Analyte	Conc. (µg/mL)	Freeze-Thaw			7 Days, −20 °C
		Measured Conc. (µg/mL)	Accuracy (%)	Precision (%)	Measured Conc. (µg/mL)	Accuracy (%)	Precision (%)
DSF	0.2	0.196 ± 0.007	2.0	3.7	0.198 ± 0.008	0.9	3.9
	20	19.9 ± 0.2	0.2	0.9	20.0 ± 0.4	0.2	1.8
	90	88.3 ± 0.8	1.9	0.8	±2	0.5	2.4
Cu(DDC)2	0.2	0.22 ± 0.01	−7.6	4.6	0.212 ± 0.003	−6.2	1.6
	20	18.5 ± 0.3	7.4	1.7	19.6 ± 0.5	2.2	2.7
	90	93 ± 2	−3.7	2.3	95. ± 2	−6.0	2.1
Analyte	Conc. (µg/mL)	Autosampler (24 h)			Short term (72 h, 4 °C)
		Measured Conc. (µg/mL)	Accuracy (%)	Precision (%)	Measured Conc. (µg/mL)	Accuracy (%)	Precision (%)
DSF	0.2	0.197 ± 0.006	1.3	2.8	0.197 ± 0.008	1.4	4.1
	20	20.9 ± 0.9	−4.5	4.2	23 ± 2	−16.5	7.3
	90	93 ± 3	−3.2	3.1	91 ± 2	−1.5	1.7
Cu(DDC)2	0.2	0.197 ± 0.005	1.6	2.7	0.19 ± 0.01	4.9	6.7
	20	19.0 ± 0.5	4.8	2.7	18.4 ± 0.7	7.9	4.0
	90	91 ± 2	−1.6	2.2	92 ± 4	−2.4	4.6

), both analytes met the established accuracy and precision criteria in these conditions. Consequently, the quality of the data is guaranteed.

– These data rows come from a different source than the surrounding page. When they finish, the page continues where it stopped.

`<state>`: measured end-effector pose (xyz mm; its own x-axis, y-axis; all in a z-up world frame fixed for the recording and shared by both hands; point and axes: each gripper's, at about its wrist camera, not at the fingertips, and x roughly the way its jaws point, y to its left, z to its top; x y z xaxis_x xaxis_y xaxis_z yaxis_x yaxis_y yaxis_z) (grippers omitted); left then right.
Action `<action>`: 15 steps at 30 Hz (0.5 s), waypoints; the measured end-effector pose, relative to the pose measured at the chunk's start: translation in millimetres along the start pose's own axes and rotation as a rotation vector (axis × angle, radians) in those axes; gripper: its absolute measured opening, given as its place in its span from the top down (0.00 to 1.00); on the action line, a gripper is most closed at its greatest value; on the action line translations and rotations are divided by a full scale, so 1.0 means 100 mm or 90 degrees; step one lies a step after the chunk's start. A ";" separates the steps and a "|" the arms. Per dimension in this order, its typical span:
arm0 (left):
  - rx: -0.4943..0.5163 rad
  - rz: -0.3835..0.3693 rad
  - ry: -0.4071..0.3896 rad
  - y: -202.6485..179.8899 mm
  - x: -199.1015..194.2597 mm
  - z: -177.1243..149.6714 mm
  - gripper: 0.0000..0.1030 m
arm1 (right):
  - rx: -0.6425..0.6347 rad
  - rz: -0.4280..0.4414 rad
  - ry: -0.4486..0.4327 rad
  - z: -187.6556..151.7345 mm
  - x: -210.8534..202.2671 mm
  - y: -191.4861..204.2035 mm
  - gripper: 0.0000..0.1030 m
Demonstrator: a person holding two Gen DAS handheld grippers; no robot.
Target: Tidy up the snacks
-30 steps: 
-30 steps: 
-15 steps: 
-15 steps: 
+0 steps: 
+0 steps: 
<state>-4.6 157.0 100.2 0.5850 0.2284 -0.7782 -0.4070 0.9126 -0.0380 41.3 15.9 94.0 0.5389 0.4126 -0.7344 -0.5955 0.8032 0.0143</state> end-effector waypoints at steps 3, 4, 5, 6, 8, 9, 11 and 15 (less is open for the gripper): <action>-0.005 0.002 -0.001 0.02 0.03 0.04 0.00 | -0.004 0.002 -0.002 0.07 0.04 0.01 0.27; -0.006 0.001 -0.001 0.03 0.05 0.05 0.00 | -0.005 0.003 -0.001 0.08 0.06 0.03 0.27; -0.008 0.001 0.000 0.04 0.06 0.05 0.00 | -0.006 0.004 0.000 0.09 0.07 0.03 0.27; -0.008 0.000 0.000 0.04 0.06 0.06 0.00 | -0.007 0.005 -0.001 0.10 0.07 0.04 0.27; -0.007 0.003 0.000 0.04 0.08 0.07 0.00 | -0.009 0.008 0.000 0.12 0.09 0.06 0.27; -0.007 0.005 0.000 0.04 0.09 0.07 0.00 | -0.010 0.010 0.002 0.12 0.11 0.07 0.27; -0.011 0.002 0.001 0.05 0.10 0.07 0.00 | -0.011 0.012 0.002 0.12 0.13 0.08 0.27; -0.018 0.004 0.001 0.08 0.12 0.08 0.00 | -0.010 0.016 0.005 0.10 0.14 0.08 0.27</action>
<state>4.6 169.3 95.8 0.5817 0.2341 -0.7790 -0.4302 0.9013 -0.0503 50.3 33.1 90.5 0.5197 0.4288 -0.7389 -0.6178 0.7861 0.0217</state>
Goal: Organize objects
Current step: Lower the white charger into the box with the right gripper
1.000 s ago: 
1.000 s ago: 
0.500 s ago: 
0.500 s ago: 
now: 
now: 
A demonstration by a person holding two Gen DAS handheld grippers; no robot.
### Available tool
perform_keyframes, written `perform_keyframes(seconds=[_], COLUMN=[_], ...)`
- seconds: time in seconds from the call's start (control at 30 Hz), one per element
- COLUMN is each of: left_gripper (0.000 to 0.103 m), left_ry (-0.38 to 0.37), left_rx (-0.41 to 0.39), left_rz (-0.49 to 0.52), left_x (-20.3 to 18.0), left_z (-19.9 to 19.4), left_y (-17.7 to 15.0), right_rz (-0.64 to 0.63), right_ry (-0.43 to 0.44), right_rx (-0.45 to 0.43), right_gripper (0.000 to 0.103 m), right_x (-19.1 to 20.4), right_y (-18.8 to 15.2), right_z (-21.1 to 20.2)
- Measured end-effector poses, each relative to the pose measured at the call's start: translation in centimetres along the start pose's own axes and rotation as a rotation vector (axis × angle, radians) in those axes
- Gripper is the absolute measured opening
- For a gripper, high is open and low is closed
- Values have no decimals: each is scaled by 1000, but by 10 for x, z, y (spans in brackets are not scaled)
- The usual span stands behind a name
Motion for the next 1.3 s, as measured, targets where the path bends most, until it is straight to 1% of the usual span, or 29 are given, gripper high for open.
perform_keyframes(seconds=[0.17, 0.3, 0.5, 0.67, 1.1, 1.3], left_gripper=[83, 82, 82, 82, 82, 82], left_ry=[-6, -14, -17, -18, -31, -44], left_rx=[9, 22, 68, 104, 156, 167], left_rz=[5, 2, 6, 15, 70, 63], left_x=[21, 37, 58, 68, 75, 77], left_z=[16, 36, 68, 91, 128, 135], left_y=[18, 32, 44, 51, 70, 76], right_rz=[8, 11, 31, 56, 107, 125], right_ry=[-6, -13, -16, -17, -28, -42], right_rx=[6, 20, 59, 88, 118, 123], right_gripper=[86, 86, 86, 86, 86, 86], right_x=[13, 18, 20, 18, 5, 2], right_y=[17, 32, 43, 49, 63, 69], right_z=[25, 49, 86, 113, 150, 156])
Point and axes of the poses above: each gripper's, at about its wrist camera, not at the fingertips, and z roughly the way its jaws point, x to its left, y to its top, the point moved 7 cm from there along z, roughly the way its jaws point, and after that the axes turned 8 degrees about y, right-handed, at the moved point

3.5. Method Applicability: Nanostructured Lipid Carriers

The optimized method was applied to determine the content of DSF and Cu(DDC)₂ in lipid nanoparticles, with a mean particle size of 140 ± 4 nm, a polydispersity index of 0.131, and a zeta potential of −40 mV ± 2 mV. Overall, the entrapment efficiency values of DSF and Cu(DDC)₂ were found to be 99.7 ± 0.2% and ca. 100%, as no peak was identified in the aqueous phase of the NLCs corresponding to Cu(DDC)₂ (Figure 10b). The determined loadings of DSF and Cu(DDC)₂ were 2.10 ± 0.04% and 6.6 ± 0.2 ‰. Despite the reduced DL of Cu(DDC)₂, this compound has been described as highly potent at decreasing cancer cell viability, displaying activity in nanomolar concentrations against glioblastoma, breast and lung cancer [4]. This method may also be used for other routine tests that include the use of these analytes.

4. Conclusions

An AQbD strategy was implemented for the simultaneous quantification of disulfiram and its anticancer compound, copper (II) diethyldithiocarbamate, by liquid chromatography. According to risk assessment, the method parameters with a high impact on method performance (by means of the theoretical plate number, critical resolution, retention time, tailing factor, and capacity factor) were evaluated. Under the umbrella of AQbD, the application of a face-centered central composite design allowed the characterization of these parameters. As such, the multidimensional region that includes the method parameters that best describe the suitability of the chromatographic method (with a negligible risk of failure) was defined using Monte Carlo simulations and experimentally validated. The ideal conditions (a mobile phase containing acetonitrile:water (70:30, v/v) at 1 mL/min) were validated according to regulatory guidelines in terms of linearity, accuracy, precision, specificity, robustness, and stability. In addition, the method was evaluated for ruggedness, using different HPLC equipment and column, meeting the criteria for system suitability, intraday accuracy, and precision (repeatability). Overall, the validation of the method supports the implementation of AQbD in defining chromatographic conditions for research or industrial applications, exemplified here with the quantification of the analytes in nanostructured lipid carriers.